Ammettiamo che non è stato il miglior modo per salutare il 2018 di questa andata di campionato B2, ma il pur grigio risultato ottenuto contro un Cerea coraggioso, non deve assolutamente cancellare i pregi di questa formazione e di questo C9 Pregis. La corsa a risalire la china della classifica si era fatta concreta e aveva messo in mostra un nuovo volto di queste novelle e giovani ragazze pronte a dimostrare il valore di una grande casa come quella della Pallavolo C9 Arco Riva. Uj luogo dove loro sono nate e cresciute agonisticamente parlando. Le ragazze di Miha Bejenaru questa volta sono scivolate contro un avversario alla loro portata. Certo è che da questo sgambetto subito ci s, non troppo piacevole, ci si deve rialzare con ancora maggior forza, dedizione e concentrazione.

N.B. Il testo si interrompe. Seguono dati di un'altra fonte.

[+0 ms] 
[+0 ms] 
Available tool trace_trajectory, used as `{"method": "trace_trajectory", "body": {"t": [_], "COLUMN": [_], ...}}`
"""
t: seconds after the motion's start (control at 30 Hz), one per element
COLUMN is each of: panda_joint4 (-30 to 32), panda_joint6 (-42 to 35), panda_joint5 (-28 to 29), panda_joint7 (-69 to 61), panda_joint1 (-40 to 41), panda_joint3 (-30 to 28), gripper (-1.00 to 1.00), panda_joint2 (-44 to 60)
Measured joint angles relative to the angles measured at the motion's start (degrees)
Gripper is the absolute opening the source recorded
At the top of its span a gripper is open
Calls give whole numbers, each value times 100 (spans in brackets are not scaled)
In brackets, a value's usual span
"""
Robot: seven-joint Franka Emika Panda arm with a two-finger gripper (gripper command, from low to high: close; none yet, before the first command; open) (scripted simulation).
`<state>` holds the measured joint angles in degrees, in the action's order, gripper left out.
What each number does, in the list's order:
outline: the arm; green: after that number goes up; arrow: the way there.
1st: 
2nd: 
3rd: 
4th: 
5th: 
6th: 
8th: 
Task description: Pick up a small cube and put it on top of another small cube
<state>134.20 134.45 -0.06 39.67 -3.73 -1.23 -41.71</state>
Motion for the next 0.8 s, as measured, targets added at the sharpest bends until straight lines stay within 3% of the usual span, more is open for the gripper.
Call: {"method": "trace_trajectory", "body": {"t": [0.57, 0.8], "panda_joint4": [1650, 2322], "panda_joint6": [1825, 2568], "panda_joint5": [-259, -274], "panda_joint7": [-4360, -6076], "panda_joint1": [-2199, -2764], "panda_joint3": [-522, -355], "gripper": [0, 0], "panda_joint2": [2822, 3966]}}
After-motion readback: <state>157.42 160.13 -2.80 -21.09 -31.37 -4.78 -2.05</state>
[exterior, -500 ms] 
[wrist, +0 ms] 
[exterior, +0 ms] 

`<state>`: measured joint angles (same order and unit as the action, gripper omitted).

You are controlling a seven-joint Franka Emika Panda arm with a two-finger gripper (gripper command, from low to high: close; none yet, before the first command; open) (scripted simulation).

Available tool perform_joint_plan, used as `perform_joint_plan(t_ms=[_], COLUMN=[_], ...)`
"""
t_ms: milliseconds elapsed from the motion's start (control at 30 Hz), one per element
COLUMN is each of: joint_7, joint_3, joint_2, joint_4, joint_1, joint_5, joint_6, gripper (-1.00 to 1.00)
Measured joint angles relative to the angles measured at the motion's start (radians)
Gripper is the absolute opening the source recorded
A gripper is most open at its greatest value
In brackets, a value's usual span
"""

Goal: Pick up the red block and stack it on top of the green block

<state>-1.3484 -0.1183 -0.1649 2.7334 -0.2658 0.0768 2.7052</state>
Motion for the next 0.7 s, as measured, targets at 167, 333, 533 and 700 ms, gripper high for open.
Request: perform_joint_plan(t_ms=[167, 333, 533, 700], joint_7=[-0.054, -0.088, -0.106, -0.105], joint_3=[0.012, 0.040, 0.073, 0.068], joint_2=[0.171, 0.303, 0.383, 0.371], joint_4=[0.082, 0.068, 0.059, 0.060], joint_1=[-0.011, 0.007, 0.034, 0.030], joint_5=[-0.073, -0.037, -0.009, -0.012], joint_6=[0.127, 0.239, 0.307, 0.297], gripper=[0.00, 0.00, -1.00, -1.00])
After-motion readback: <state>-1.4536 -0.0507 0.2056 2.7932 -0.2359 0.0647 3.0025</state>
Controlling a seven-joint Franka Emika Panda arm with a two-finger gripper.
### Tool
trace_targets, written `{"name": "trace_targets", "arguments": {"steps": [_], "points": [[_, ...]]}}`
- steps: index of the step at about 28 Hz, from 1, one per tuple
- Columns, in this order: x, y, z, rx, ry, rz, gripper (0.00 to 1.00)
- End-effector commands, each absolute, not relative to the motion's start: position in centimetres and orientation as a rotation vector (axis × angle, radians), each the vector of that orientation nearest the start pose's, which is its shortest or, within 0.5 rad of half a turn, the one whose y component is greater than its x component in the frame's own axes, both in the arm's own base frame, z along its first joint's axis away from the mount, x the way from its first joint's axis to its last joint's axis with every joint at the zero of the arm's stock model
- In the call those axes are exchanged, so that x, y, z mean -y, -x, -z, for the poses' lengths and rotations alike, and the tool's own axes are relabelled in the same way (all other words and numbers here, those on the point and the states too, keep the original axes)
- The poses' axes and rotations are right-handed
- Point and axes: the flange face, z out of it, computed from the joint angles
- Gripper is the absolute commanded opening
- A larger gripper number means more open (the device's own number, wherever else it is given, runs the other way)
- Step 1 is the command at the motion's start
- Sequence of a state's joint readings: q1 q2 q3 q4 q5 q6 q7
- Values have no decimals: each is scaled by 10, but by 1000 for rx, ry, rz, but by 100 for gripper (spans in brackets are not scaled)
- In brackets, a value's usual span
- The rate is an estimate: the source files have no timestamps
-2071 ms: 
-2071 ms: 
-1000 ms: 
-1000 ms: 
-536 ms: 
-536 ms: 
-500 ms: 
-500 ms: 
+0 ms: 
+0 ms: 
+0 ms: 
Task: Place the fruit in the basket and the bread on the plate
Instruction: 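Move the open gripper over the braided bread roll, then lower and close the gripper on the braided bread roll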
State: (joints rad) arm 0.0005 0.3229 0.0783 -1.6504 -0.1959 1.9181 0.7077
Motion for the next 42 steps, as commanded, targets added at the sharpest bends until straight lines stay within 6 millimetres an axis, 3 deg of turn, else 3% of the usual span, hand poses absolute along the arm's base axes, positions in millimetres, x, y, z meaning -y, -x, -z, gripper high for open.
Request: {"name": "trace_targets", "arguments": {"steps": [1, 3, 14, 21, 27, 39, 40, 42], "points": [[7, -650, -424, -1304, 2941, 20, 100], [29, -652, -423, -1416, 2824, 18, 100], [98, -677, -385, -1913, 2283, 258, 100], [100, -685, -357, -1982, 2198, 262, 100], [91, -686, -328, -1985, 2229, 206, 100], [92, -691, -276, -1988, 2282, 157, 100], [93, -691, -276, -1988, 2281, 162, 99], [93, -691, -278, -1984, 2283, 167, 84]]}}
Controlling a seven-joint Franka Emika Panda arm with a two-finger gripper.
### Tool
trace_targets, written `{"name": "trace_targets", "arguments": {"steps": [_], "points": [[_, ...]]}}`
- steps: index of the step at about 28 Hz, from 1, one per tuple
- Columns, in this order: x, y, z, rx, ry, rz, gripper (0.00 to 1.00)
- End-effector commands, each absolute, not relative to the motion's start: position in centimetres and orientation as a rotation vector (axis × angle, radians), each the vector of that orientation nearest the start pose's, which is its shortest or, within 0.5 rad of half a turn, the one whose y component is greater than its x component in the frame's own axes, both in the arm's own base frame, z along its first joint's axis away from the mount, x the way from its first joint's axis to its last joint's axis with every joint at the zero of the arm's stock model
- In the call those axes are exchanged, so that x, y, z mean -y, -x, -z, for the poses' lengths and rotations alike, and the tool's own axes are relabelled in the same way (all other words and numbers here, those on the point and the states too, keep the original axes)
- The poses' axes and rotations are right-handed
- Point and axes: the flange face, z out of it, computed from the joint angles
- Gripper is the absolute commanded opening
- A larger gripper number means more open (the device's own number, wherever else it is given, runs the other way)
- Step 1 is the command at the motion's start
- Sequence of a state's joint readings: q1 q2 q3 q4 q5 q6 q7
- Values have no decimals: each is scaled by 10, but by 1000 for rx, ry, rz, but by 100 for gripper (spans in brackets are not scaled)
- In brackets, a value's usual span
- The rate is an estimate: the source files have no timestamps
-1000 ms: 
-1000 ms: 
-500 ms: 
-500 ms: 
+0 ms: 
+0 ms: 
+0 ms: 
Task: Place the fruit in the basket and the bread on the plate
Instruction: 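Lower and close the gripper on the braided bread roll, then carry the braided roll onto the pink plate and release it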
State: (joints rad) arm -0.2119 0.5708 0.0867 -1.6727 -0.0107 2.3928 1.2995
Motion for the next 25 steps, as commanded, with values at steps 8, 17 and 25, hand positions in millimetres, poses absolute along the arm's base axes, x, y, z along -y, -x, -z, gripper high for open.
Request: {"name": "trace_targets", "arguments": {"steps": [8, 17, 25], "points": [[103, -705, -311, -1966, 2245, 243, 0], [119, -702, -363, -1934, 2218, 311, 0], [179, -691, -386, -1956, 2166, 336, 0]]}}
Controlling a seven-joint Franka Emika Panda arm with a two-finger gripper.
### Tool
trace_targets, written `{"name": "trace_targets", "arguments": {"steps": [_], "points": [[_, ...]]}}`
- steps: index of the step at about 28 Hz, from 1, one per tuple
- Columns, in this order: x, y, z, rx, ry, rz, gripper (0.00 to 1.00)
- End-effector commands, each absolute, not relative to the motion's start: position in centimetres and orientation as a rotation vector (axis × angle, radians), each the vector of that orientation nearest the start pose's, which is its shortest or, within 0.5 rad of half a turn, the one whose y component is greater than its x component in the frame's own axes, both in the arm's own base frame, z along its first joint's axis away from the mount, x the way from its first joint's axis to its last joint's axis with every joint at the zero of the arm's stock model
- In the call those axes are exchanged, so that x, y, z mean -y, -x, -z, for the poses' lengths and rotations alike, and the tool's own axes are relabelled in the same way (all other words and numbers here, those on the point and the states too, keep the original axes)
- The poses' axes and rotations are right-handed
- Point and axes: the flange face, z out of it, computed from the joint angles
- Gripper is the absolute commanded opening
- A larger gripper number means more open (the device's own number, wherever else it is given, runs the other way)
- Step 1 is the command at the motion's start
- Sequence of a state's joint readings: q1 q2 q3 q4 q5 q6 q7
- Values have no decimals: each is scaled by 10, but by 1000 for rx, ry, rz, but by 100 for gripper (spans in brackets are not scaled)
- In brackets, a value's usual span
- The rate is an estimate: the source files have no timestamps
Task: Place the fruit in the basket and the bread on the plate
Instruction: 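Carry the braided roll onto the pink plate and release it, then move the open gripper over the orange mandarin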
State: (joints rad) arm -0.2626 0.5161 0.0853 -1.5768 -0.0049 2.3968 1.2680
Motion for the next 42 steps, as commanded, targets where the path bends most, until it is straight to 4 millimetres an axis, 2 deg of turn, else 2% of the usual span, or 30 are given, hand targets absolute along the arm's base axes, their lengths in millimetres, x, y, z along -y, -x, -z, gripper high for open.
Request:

Piuttosto critico il mister che con toni chiari e duri vuol far capire alla formazione l’impellente necessità di combattere, scontro dopo scontro, ai massimi livelli possibili. «Dimostriamo che senza Enei ci risulta difficile vincere - spiega Bejenaru -. Sarebbe inutile cercare qualche fondamentale che non ha funzionato perché non un po in ognuno c’è stato un calo visibile. Quello che davvero è venuto a mancare - continua il mister - è la testa, la voglia di chiudere in bellezza l’anno». Ed è qui che Bejenaru si rivolge ai cuori delle cinovine. A tutte loro chiede un’analisi interiore. Raggiungere la consapevolezza che ognuna di loro è essenziale, che spetta a loro far vedere come questo C9 possa essere una vera punta di diamante. Insomma, spetta alle nostre atlete la responsabilità di gridare, sui prossimi campi di battaglia, che il C9 Pregis c’è, è vivo, è pronto a tutto e ha una fame di punti più unica che rara. «La classifica dice la verità - spiega e ammette il mister rivolto alle sue ragazze -. Dice che dobbiamo lavorare tanto e con più umiltà, dice che ormai le piccole devono cominciare a prendersi delle responsabilità e dare una mano con più costanza. Speriamo - ha poi concluso - che la pausa natalizia ci porti più voglia di dimostrare che vogliamo cambiare, perché le prossime tre partite saranno veramente toste».
In alto i cuori del C9 Pregis, in alto i calici di queste feste, perché prossimamente si torna in campo per suonare una nuova musica. Ne siamo certi, ne siamo convinti! Forza C9 Pregis, Forza ragazze!